After redesigned, this version has been used in Youzan.com for several months and processed 150B messages until now.

To thanks to the original project, we open source all the redesigned project including client SDKs and if any possible we would like to merge it to the master. Since there are many differences between the two projects, it may be a very hard work.
The forked project : https://github.com/absolute8511/nsq

Thanks again for the great work on the NSQ.

@ploxiln
Copy link
Member

ploxiln commented Apr 17, 2017

Merging back in to this project would have to be done one feature at a time. And as you say, it'll be a lot of work - not just because of merge conflicts, but also because of design review and revision.

It appears that you've integrated etcd into your fork - that's something we've thought about. Can you describe how your fork uses it exactly?

@mreiferson
Copy link
Member

Wow, thanks, this is great!

In a similar vein to @ploxiln's comments, I would love to start by reading some design and architecture docs to better understand how you've accomplished all of this. After that, we can decide what makes the most sense in terms of merging it into mainline.

@absolute8511
Copy link
Contributor Author

Yes, we use the etcd as the storage of the cluster meta data, such as topic partition number, replicator, the node placement strategy and some other options. @ploxiln

There are some documents under doc (including the slide which I talked at GopherChina Conference). And I am preparing a more detail article to describe what we have done about the fork. @mreiferson

@ploxiln
Copy link
Member

ploxiln commented Apr 18, 2017

looks like the document useful for English speakers is this one: https://github.com/absolute8511/nsq/blob/master/doc/NSQ-redesigned-details.pdf

One of the big changes is to use a shared file-based queue for all channels. That's similar to the stalled effort in #625 - so that is indeed a topic we're interested in. Can you summarize how requeued messages and deferred-published messages are handled? (I can think of one or two ways, but I'm curious about your strategy and how it works out in practice.)

Is the performance improvement in your fork mostly from this change, from go channels to the shared file-based queue?

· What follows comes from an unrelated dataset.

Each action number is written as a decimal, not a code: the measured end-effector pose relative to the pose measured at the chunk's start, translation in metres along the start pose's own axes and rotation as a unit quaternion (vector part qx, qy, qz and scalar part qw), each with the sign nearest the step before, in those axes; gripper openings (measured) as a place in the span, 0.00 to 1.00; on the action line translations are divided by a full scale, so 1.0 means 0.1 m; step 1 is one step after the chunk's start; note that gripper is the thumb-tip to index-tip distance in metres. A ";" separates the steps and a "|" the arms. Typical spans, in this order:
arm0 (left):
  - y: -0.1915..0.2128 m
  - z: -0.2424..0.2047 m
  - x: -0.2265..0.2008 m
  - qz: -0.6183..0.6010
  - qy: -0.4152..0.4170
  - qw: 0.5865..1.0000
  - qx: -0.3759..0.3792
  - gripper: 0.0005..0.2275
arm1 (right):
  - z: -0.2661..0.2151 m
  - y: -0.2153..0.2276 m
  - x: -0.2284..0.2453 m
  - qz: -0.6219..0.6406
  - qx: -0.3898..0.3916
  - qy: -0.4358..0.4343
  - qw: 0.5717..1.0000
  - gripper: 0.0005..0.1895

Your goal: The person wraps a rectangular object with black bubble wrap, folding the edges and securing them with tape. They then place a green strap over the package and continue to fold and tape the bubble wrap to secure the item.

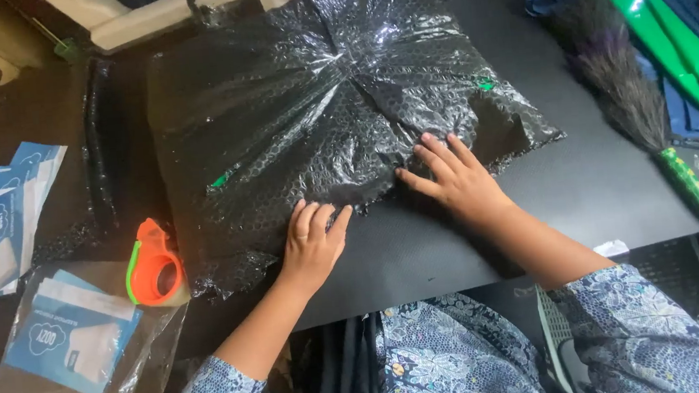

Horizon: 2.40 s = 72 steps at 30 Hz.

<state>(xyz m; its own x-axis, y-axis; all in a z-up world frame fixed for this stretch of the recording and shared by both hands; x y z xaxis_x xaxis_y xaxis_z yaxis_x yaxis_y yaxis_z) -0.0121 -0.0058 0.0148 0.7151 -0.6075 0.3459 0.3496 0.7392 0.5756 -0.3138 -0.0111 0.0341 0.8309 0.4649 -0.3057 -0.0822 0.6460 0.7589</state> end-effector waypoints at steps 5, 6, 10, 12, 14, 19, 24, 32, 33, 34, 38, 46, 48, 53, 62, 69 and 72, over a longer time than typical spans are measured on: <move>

Another big change - even bigger, I'd say - is the system of assigning "topic leader" and "topic follower" roles to nsqd processes, using etcd to coordinate. I understand that this is so a "leader" can die abruptly, and a "follower" will have all of the successfully-published messages, and can take-over. Please correct me if I'm wrong: does this mean that all processes which publish a message on Topic "A" must publish to the same single nsqd, the "leader"? Currently, separate processes which are producing messages for a single topic can separately publish to N independent nsqd if desired, for the same topic "A". This change would seem to significantly limit the scalability of nsqd for handling a single topic. That may be a trade-off some users are willing to make for this functionality. But again, correct me if I'm wrong :)

@absolute8511
Copy link
Contributor Author

absolute8511 commented Apr 19, 2017

For the requeue, we have 2 strategies currently, first is put back to the requeued channel and second is put back to the end of the file. So for deferred-publish or deferred-req we may lead to imprecise for the time deferred. This issue for imprecise defer can not be avoided while lots of deferred messages. The priority queue in NSQ for deferred messages is not enough if too much deferred, so we are planing using the (Hierarchical Timing Wheel) to store them on disk (detail is still in discussion).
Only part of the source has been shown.